Participants will learn where they stand among their peers in both
performance and compensation.
Last week, ideas were presented as to what you needed to do to
find more strong, active candidates. The key: Be different. Ads must
have an engaging title and a compelling employee-value proposition.
Ads that are just like everyone else's or can't be found are
non-starters. If you want to hire top people, your ads must offer
career opportunities, not just another job. These ads are just as
important if you want to attract and hire top passive candidates.
These top people will read your online posting to see if the job
you're offering is worth evaluating. So, if it isn't anything
special, the great recruiting and sourcing techniques described
below will prove valueless.
Let's get real. I'm leading a search right now for a Fortune 500
group vice president of marketing for a consumer products company.
Without working too hard, I found 65 possible passive candidates on
ZoomInfo, 27 on LinkedIn, and another 30 using a few Internet
data-mining techniques Shally Steckerl taught me. It will take me
approximately 31 hours (at 15 minutes each, on average) to call
these 122 people and then recruit and qualify those I connect with.
If history is any guide, 15-20 of these people will have been worth
calling (meaning the person is a good person who is either very
interested or knows someone who could be very interested), and from
these, one to two people will wind up as candidates I'll present to
my client. This is a lot of work for such meager results.

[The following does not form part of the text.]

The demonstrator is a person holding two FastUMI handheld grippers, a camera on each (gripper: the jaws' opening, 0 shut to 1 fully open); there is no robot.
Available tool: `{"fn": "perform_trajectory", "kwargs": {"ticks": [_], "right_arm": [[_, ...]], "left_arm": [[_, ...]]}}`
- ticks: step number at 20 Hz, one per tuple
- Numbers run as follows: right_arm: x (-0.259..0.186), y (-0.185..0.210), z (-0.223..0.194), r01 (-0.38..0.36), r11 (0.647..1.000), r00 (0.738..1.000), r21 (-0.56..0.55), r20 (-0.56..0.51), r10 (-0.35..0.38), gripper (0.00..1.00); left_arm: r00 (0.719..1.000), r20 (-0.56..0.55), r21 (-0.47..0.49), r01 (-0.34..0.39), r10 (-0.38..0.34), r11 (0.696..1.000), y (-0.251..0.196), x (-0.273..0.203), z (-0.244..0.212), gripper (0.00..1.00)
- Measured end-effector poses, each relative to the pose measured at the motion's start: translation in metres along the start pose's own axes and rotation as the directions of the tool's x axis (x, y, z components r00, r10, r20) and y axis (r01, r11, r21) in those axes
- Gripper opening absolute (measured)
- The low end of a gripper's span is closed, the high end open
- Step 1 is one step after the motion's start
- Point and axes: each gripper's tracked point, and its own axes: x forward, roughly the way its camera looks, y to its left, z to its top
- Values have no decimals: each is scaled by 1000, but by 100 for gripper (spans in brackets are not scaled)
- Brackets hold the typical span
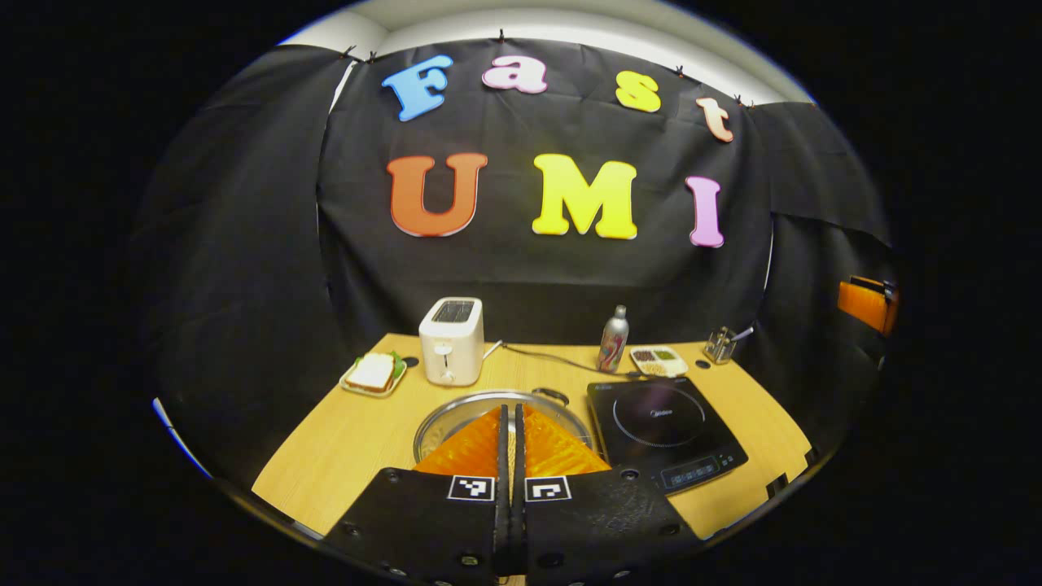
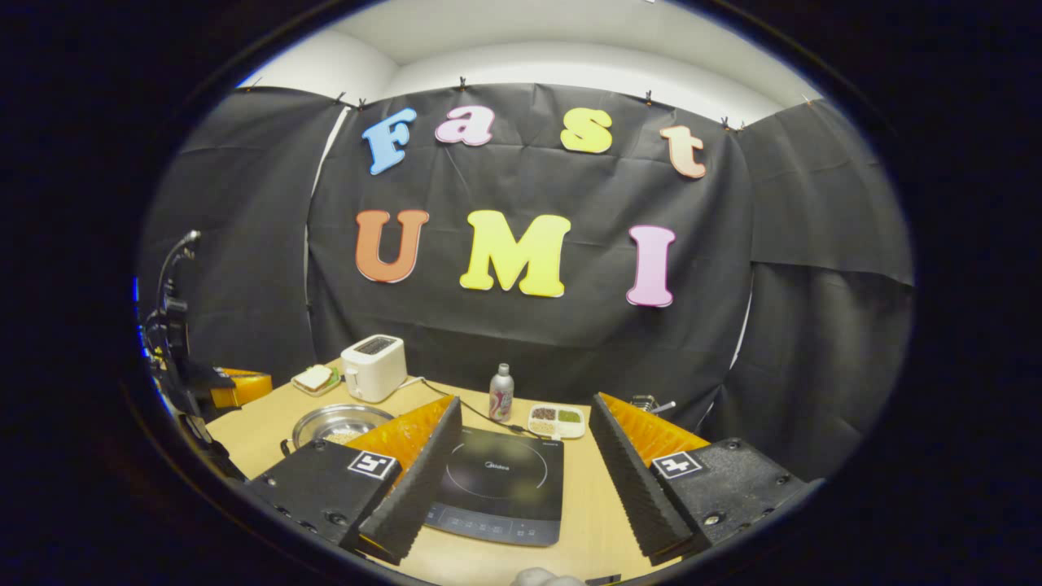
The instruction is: First push the handle of the pot to place it horizontally, then grasp the pot with both hands and set it on the induction cooktop.
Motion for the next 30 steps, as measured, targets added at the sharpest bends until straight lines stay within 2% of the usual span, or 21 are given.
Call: {"fn": "perform_trajectory", "kwargs": {"ticks": [3,7,10,12,14,15,16,17,20,21,22,23,24,27,28,29,30], "right_arm": [[4,-2,-18,10,1000,999,2,-48,-10,97],[9,-6,-31,25,1000,996,1,-89,-25,97],[12,-10,-35,39,999,994,14,-101,-37,99],[14,-11,-38,47,999,993,23,-109,-45,97],[15,-14,-41,61,998,992,31,-117,-56,99],[16,-15,-43,63,997,991,34,-124,-58,97],[17,-15,-47,66,997,989,36,-135,-61,97],[18,-15,-48,69,997,988,39,-139,-63,97],[22,-17,-51,77,996,986,42,-151,-70,99],[22,-18,-52,78,996,985,43,-155,-71,99],[22,-17,-52,79,996,985,44,-156,-71,99],[23,-19,-51,83,996,985,42,-157,-75,99],[24,-19,-52,84,996,985,40,-158,-77,97],[25,-21,-54,93,994,983,49,-165,-84,99],[27,-22,-54,95,994,982,52,-168,-85,99],[28,-22,-54,95,994,982,55,-170,-84,99],[29,-23,-55,97,994,982,56,-171,-86,97]], "left_arm": [[990,-140,33,6,-1,999,2,10,-61,0],[965,-261,74,14,6,997,9,23,-119,0],[932,-363,46,13,5,999,13,28,-156,0],[912,-410,61,14,12,998,18,30,-173,0],[893,-449,83,22,18,996,24,37,-190,0],[887,-461,90,24,21,996,27,41,-196,0],[880,-475,91,25,21,996,27,45,-199,11],[876,-481,92,32,16,995,27,49,-202,0],[873,-487,118,35,27,992,31,55,-206,0],[870,-492,120,33,30,992,33,56,-207,10],[867,-497,119,30,33,992,34,58,-208,0],[864,-502,116,25,37,993,36,60,-209,10],[861,-507,119,20,43,993,39,61,-211,11],[861,-507,134,24,47,991,42,64,-209,10],[862,-504,139,25,49,990,42,64,-208,0],[862,-505,142,23,52,990,43,66,-208,10],[861,-505,145,20,57,989,44,65,-208,10]]}}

On the other hand, if I call the best 20 candidates from all of
the lists based on their titles and companies, get 75% to call me
back, and get two or three prequalified referrals from each one, I
can do this work in less than a day. Better yet, if I'm really good
at getting these referrals, I should wind up with four or five very
interested and highly qualified candidates. It will take another two
days to process these referrals. So, in 75% of the time, I'm able to
get more than three times as many top candidates. This is a 400%
increase in productivity! And, that's the secret to hiring more
passive candidates: Be great at getting highly qualified referrals.
You can prove this for yourself. Start tracking these metrics:
number of cold calls per day, percentage of returned calls, number
of people open to considering your opportunity, and the number of
good referrals per call. Now, track the same metrics for these
referrals. If you prequalify the referrals, you'll discover that
working the referred list is three to five times more
productive than working the cold list.
I've written about leaving voice mails and networking
in previous ERE articles. Here are some highlights and other ideas you can use
to improve your performance in recruiting passive candidates.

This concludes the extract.